Mr. Blaikie pled guilty to causing or permitting an animal to be or to continue to be in distress contrary to s. 24 of the Prevention of Cruelty to Animals Act. The SPCA special constable had found Mr. Blaikie’s dog with a wound to its genital area, apparently made in a partially successful attempt to castrate the dog with an elastic band. The Crown successfully sought restitution for the medical treatments for the dog as well as a fine and an order under s. 24(3) of the Prevention of Cruelty to Animals Act banning Mr. Blaikie from owning dogs for a period of two years.

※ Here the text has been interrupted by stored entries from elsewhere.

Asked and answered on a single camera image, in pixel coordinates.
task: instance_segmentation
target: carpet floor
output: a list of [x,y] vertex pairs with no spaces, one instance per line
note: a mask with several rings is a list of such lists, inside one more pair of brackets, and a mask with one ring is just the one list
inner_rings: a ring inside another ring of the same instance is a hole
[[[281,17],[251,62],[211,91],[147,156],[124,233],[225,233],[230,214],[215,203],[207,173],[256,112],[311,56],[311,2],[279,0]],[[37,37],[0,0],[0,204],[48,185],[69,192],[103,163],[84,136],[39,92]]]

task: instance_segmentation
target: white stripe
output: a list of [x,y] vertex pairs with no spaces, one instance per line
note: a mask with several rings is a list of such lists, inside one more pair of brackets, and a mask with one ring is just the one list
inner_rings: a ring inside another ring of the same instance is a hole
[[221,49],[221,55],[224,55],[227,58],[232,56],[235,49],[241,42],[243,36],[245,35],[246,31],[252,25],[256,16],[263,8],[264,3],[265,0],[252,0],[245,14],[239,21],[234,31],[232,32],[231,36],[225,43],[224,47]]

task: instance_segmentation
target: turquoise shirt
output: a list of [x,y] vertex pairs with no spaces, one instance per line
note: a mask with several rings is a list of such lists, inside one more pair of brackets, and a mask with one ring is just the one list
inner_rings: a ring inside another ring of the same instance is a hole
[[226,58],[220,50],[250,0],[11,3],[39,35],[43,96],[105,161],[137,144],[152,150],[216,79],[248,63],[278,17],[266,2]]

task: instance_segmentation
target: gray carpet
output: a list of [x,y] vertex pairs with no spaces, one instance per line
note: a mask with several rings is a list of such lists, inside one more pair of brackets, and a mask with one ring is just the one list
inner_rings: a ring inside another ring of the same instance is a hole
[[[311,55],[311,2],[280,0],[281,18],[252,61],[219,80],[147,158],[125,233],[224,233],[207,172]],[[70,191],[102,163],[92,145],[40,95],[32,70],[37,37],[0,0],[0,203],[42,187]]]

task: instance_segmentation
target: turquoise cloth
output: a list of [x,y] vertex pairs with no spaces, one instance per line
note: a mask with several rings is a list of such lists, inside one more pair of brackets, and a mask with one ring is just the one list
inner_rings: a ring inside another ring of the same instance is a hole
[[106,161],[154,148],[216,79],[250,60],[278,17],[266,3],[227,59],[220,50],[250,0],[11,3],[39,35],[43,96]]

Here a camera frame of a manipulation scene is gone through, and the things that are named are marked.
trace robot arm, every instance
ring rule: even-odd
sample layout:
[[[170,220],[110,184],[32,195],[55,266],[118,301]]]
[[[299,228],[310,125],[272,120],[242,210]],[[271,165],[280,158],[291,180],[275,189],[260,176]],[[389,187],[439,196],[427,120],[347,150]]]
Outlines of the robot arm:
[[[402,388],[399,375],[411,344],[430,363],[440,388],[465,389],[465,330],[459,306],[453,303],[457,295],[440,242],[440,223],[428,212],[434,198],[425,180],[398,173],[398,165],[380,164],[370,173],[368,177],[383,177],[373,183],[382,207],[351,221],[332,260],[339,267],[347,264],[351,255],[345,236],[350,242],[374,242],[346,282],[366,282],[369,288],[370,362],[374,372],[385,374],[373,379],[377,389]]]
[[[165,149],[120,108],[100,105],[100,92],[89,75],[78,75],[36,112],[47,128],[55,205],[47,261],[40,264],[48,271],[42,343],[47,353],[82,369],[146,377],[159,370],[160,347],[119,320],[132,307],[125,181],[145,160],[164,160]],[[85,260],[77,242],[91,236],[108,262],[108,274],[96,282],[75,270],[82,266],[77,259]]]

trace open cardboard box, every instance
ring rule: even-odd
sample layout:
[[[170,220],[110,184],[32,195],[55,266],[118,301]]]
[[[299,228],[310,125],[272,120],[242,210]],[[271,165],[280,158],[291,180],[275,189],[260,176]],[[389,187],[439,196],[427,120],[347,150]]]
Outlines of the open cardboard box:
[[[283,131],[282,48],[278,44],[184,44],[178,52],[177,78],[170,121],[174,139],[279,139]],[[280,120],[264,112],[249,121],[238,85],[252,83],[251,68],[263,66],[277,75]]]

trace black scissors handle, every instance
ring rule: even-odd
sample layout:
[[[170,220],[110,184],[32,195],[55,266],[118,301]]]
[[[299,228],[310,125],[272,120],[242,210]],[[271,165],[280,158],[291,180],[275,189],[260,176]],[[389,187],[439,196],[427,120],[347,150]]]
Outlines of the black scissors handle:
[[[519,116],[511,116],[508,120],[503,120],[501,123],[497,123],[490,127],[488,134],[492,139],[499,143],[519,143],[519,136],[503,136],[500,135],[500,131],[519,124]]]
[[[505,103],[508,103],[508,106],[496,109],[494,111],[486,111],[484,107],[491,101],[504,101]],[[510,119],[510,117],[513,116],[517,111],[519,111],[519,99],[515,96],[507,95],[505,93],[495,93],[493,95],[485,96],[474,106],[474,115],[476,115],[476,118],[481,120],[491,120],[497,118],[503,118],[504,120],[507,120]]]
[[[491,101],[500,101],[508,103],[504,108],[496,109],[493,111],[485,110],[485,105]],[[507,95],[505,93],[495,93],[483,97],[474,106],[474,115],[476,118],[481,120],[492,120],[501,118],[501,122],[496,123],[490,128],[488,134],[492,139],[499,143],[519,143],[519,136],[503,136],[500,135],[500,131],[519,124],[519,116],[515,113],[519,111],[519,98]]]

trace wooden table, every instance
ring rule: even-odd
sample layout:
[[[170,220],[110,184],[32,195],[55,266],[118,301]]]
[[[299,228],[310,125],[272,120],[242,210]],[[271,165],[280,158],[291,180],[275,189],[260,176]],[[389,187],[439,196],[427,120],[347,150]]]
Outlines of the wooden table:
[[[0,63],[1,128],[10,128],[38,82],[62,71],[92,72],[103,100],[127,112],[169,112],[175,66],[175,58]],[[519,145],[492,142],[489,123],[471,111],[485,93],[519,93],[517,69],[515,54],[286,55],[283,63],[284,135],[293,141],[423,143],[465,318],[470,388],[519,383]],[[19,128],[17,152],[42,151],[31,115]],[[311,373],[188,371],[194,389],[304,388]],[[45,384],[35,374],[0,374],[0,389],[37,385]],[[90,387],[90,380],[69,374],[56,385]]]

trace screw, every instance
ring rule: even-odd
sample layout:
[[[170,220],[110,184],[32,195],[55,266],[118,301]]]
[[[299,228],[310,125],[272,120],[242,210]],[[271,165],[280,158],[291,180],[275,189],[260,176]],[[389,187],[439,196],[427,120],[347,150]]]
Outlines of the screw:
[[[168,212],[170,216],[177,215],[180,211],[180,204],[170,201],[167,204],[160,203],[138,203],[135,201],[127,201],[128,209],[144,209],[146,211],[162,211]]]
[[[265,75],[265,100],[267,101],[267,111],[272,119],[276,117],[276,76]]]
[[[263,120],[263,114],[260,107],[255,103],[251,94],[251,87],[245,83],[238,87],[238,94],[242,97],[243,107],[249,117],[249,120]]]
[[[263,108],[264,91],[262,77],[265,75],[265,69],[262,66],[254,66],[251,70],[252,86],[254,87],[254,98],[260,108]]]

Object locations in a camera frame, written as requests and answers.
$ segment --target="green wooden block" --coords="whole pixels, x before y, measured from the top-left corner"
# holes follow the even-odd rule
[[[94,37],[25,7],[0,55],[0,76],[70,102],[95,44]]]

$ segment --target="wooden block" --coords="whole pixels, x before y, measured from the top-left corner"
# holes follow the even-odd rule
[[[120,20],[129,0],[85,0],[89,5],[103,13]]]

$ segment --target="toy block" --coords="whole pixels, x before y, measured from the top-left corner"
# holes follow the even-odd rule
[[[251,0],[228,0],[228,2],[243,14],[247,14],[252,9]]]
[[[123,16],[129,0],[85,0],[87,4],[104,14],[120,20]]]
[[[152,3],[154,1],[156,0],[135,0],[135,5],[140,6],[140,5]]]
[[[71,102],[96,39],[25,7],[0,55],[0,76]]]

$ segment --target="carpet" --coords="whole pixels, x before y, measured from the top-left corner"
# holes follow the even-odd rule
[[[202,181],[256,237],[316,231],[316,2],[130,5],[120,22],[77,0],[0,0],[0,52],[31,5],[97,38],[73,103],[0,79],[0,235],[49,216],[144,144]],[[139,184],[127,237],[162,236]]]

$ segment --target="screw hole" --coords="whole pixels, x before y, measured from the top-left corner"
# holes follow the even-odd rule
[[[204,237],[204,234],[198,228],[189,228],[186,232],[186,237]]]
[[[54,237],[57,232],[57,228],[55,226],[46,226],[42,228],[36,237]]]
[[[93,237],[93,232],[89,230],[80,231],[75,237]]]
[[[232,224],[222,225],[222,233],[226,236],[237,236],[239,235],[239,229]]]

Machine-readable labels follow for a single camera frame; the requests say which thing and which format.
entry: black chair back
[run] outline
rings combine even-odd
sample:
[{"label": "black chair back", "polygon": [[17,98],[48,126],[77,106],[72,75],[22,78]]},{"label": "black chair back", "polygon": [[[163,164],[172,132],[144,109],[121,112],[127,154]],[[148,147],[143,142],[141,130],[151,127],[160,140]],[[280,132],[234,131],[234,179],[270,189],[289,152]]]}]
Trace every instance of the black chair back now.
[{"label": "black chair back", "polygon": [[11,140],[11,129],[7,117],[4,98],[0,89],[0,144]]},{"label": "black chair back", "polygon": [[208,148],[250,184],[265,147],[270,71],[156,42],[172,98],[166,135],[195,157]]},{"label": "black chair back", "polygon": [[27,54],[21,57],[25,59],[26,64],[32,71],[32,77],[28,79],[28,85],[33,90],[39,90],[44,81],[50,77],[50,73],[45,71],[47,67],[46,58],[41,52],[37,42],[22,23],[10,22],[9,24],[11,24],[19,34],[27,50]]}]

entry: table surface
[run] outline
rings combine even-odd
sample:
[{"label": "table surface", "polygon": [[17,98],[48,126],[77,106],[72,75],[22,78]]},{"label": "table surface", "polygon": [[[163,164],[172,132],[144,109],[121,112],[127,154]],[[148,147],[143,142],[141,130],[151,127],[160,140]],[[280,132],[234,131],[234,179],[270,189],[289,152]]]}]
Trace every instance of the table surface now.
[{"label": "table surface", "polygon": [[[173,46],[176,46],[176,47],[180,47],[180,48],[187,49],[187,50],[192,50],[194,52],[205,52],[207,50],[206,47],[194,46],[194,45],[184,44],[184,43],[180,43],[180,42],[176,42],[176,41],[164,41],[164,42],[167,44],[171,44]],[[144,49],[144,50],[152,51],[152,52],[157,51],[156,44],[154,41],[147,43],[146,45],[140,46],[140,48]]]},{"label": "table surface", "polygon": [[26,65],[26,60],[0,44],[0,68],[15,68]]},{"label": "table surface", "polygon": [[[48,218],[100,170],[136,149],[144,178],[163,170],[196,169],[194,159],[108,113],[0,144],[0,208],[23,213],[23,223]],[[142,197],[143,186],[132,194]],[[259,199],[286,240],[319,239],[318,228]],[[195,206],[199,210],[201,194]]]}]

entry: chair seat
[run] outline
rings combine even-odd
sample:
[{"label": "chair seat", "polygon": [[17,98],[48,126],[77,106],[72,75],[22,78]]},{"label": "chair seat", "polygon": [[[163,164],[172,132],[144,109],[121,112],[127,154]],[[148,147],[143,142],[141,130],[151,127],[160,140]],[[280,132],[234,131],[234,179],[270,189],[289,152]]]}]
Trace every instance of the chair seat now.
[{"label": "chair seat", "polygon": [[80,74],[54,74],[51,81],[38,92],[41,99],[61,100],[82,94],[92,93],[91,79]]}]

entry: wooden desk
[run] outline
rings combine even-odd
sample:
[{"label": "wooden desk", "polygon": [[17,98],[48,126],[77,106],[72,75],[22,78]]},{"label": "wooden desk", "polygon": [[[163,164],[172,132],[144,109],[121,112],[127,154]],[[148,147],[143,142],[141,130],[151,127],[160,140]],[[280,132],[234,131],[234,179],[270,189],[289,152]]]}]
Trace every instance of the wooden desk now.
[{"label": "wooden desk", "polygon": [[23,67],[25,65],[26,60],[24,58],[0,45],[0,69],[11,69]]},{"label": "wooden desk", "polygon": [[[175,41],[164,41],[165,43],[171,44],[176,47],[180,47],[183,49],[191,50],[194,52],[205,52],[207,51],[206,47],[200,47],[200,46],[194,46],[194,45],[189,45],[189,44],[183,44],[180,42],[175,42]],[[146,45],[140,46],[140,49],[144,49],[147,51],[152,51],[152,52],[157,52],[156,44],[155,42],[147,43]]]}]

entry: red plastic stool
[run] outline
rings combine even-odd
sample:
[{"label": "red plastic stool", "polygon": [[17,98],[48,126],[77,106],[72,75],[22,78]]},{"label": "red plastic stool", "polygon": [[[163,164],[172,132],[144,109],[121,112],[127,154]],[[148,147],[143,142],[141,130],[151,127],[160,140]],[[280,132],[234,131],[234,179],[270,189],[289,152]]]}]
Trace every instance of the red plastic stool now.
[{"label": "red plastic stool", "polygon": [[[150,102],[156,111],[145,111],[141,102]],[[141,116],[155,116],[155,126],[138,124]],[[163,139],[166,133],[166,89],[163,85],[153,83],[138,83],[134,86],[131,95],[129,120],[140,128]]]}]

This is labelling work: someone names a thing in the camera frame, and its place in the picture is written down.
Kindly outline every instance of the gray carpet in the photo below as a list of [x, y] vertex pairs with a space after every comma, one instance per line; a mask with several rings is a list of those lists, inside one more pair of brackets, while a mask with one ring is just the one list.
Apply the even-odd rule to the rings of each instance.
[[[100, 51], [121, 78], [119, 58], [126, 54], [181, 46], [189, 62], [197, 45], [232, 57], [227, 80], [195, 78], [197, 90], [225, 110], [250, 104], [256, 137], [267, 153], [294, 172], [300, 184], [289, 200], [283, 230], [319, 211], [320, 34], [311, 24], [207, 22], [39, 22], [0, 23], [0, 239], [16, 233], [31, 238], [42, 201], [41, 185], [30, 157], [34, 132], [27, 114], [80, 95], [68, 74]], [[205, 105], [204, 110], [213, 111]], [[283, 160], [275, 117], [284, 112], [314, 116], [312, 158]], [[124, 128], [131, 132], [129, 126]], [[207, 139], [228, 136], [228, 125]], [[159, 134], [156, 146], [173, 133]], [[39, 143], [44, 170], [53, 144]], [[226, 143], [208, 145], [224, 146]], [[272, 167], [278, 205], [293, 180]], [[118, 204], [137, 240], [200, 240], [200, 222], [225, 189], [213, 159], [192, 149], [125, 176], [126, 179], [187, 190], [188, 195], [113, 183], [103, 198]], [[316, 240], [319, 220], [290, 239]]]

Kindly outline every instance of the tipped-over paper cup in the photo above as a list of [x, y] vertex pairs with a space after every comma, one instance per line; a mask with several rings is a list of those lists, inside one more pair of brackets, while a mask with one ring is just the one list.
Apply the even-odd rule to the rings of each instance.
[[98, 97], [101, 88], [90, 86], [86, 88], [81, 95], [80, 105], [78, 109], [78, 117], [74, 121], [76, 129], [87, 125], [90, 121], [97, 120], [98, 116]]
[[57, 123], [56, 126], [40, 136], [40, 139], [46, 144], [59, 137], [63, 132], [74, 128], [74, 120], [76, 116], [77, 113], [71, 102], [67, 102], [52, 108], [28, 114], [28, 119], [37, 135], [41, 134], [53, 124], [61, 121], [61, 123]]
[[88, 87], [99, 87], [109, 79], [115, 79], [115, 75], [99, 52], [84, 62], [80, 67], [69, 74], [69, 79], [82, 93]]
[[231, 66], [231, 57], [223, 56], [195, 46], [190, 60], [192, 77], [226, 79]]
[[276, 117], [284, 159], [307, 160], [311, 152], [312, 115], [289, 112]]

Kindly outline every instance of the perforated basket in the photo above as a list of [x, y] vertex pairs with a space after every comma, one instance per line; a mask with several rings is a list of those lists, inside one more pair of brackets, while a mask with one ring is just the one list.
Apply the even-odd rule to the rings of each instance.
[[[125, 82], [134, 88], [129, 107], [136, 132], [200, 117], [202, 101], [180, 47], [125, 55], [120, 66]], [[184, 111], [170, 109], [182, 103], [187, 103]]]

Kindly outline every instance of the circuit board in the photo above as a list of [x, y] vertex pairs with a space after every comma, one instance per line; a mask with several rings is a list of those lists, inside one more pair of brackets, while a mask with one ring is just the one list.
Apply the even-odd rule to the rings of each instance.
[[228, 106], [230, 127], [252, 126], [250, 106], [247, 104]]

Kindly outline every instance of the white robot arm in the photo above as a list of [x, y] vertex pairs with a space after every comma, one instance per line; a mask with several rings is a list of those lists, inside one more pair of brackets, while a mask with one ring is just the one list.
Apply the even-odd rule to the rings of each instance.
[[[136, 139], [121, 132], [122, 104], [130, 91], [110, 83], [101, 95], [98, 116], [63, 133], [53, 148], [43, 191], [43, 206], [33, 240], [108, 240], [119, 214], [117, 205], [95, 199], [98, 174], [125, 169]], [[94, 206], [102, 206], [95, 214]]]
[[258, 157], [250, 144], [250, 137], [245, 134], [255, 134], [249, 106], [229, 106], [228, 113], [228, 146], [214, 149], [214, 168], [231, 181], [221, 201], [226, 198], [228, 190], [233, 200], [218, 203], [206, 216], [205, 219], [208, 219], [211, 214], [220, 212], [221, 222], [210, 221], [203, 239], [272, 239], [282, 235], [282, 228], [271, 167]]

The Defence argued that the elastic band method of castration was not cruel, being a similar practice to using steers to castrate cows – as was the usual practice of Mr. Blaikie and his father, and as had been deemed acceptable by some veterinarians. The defence did acknowledge that the practice may have not been appropriate with the dog and that standards of acceptability change. The Defence also registered their disagreement as to the dog’s condition and medical treatment. However, they agreed to the request for restitution and the prohibition on dog-owning for two years.
The Court chose not to comment on the appropriateness of the castration practice, noting that “there is perhaps more to this than meets the eye, in terms of the historical practice and the appropriateness of such practice with respect to small dogs.”